Controversial obstetrician asks, do we need midwives?

First it was fathers, then it was doctors and now some want midwives to get out of the delivery room.

One of the world’s oldest professions has come in to question by one of the world’s leading obstetricians, Michel Odent.

In an interview with the NZ Herald, Dr Odent talked about his new book ‘Do We Need Midwives’, which is about how detrimental modern midwives have become to the birthing process.

This is an incredibly controversial view considering many of us know, or even were, a midwife. It’s a beloved profession with many mothers preferring to have a doula or midwife at the business end than a male doctor.

The 84-year-old London-based Frenchman said that woman are losing the ability to give birth unaided and draws on his experience as the head of a Paris maternity unit.

Dr Odent is in fact a promoter of water births and breast feeding, however when it comes to midwives, he believes their making it harder for women to give birth, by doing the work.

He made headlines years ago by suggesting fathers should not to be present at births (they disturb the focus and emotional equilibrium the mother needs, he argues) and that women should not be given drugs.

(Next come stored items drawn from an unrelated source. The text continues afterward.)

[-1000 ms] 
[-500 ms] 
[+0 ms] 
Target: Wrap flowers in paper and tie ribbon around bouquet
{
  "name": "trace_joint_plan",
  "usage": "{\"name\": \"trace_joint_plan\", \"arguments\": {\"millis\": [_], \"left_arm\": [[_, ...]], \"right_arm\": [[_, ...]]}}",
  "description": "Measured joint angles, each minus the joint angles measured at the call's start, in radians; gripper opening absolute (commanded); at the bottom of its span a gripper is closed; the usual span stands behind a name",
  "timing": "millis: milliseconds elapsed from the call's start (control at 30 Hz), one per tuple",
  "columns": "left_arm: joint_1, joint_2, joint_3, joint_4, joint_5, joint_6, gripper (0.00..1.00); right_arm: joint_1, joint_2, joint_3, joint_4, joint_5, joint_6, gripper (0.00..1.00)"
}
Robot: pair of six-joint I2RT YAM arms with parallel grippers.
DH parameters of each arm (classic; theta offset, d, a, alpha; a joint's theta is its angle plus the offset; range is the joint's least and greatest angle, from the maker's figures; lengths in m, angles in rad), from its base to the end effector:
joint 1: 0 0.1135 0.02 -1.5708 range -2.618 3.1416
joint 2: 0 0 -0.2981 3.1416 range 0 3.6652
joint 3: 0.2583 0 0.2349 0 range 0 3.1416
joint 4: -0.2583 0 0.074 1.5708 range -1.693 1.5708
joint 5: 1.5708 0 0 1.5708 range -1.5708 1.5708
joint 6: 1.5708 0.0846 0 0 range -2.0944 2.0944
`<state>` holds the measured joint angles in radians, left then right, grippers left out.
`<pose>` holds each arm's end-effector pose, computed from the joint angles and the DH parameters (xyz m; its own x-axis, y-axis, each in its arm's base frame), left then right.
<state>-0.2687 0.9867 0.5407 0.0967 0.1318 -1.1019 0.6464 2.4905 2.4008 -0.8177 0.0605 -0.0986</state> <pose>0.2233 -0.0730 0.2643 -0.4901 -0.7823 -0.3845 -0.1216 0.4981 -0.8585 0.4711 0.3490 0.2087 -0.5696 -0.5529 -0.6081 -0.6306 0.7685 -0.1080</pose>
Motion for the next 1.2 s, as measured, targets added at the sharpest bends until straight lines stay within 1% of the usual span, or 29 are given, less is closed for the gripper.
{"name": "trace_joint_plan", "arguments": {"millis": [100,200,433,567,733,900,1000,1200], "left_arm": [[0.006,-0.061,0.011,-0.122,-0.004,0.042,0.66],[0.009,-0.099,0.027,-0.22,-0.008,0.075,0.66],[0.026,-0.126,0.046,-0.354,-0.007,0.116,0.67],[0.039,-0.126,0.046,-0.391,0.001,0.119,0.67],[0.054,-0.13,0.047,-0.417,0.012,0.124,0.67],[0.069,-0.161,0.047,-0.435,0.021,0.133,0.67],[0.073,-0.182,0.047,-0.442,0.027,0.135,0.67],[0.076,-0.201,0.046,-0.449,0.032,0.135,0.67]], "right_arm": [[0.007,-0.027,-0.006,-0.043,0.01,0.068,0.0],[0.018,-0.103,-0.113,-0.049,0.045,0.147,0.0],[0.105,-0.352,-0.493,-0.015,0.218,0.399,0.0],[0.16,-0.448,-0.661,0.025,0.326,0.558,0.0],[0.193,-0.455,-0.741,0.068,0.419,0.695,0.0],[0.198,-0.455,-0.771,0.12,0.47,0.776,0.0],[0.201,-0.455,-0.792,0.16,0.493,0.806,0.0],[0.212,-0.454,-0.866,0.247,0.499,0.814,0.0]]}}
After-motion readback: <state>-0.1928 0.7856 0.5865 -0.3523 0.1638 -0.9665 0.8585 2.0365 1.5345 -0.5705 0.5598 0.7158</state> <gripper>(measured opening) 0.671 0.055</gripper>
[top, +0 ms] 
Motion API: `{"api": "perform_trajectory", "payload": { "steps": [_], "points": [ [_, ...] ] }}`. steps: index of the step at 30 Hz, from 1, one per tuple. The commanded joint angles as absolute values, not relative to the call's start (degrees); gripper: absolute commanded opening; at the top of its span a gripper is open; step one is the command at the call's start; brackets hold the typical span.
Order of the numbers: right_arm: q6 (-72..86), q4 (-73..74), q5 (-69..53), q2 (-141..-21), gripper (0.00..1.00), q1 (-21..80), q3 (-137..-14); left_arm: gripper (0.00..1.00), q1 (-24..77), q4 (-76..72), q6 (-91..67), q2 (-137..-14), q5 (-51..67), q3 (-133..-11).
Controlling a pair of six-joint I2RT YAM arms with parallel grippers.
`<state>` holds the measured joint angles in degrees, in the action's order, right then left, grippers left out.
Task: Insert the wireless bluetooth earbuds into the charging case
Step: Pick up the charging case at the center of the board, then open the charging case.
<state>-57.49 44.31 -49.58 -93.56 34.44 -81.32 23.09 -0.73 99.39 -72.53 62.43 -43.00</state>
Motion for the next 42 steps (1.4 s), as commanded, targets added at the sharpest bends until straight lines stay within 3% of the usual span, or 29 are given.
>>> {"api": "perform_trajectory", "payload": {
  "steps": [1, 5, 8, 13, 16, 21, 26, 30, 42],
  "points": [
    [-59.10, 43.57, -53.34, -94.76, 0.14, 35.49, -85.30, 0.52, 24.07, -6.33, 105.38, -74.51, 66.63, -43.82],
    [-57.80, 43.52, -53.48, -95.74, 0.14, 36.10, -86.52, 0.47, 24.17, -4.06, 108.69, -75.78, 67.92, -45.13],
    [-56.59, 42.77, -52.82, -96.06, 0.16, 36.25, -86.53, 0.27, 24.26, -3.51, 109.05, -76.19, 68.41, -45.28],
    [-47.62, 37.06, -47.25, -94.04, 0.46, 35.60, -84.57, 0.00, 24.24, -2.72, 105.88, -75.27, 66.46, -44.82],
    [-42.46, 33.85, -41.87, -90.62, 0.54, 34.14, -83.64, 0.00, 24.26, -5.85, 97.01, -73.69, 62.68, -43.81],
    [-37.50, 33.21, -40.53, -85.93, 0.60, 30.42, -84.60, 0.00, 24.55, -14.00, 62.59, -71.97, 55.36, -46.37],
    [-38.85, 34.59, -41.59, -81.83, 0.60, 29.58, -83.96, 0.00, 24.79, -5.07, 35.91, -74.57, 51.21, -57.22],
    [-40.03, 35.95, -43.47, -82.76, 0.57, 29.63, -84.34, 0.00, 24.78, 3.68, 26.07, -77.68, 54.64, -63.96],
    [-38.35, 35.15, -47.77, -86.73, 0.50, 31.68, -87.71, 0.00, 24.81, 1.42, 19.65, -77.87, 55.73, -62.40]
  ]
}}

But, before we dismiss him as out of touch, Michel provocatively says, “When I ask ‘Do we need midwives?’, it is a real question,” he says. “If all births are medicalised, what sort of a midwife will we need?”

Ideally, women would give birth in a dark, warm room with just a midwife. The process would be calm and relaxing, unlike the frantic scene we’ve come to know in a bright, hectic labour ward.

We are undermining a natural process, says Dr Odent, and as a result there are too many Caesarians i.e. a “neutralisation of natural selection”.

As brash as that sounds, he continued and explains, “I am not against Caesarians. I have performed over 1,000 of them. But I am taking a long-term view of how increased medicalisation will affect humankind, and the rational result is that some day the most common way for humans to be born will be by Caesarian. We need to look ahead and understand the consequences”.

“In previous centuries, women who were capable of giving birth had lots of children. Women who weren’t died in labour,” he continued.

“Thanks to the miracles of modern medicine and reproductive science, most women who want two babies can have them. Similarly, women who once might have had a great many babies can now stop at two; this is wonderful for the women concerned but it logically has an overall impact”.

 

It’s a lot to take in and think about, so does he have a point? Should midwives only exist in optimal settings? What was your birth/s like?